▶ **What is needed**: An exact copy of the lines, starting at the top of the listing and ending with the line that has "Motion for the", is the required answer. Pictures are not part of it.

▶ **Data below**:
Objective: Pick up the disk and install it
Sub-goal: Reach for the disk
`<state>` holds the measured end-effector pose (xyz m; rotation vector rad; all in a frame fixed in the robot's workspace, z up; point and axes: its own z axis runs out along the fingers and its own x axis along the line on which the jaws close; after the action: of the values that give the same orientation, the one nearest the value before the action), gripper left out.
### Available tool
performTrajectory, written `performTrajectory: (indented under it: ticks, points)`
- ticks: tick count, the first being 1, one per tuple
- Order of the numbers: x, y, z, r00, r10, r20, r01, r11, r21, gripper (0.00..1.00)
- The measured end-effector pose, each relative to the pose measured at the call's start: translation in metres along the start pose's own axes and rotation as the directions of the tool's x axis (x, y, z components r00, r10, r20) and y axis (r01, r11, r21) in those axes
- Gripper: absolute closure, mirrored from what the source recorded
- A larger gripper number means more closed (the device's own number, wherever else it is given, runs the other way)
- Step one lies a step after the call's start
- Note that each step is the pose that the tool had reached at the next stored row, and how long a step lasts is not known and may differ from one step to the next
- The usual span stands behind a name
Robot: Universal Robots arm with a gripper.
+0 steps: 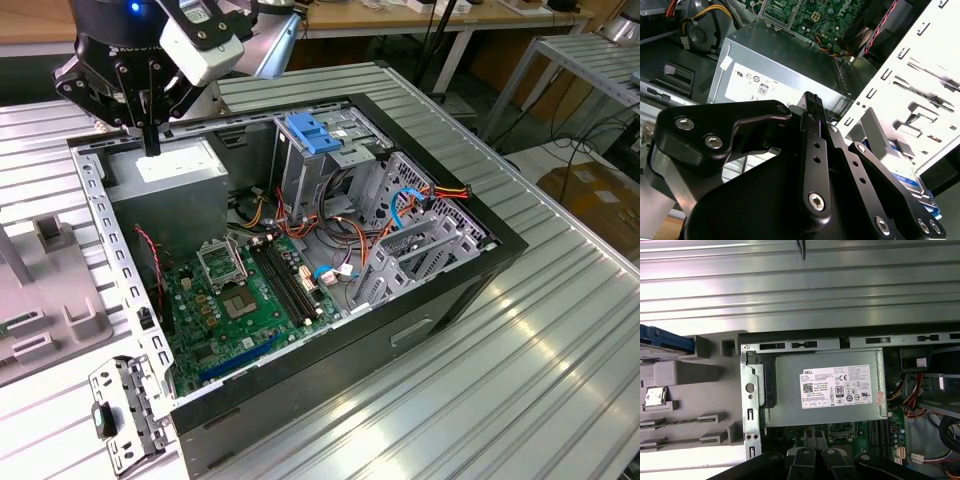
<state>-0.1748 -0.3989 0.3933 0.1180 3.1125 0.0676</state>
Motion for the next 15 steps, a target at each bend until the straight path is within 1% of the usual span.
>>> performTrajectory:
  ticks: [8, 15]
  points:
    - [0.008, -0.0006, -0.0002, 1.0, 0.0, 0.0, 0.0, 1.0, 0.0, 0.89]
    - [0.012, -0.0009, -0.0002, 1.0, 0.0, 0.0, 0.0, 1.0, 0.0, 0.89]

▶ **Exercise answer**:
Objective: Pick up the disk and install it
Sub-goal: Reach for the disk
`<state>` holds the measured end-effector pose (xyz m; rotation vector rad; all in a frame fixed in the robot's workspace, z up; point and axes: its own z axis runs out along the fingers and its own x axis along the line on which the jaws close; after the action: of the values that give the same orientation, the one nearest the value before the action), gripper left out.
### Available tool
performTrajectory, written `performTrajectory: (indented under it: ticks, points)`
- ticks: tick count, the first being 1, one per tuple
- Order of the numbers: x, y, z, r00, r10, r20, r01, r11, r21, gripper (0.00..1.00)
- The measured end-effector pose, each relative to the pose measured at the call's start: translation in metres along the start pose's own axes and rotation as the directions of the tool's x axis (x, y, z components r00, r10, r20) and y axis (r01, r11, r21) in those axes
- Gripper: absolute closure, mirrored from what the source recorded
- A larger gripper number means more closed (the device's own number, wherever else it is given, runs the other way)
- Step one lies a step after the call's start
- Note that each step is the pose that the tool had reached at the next stored row, and how long a step lasts is not known and may differ from one step to the next
- The usual span stands behind a name
Robot: Universal Robots arm with a gripper.
+0 steps: 
<state>-0.1748 -0.3989 0.3933 0.1180 3.1125 0.0676</state>
Motion for the next 15 steps, a target at each bend until the straight path is within 1% of the usual span.

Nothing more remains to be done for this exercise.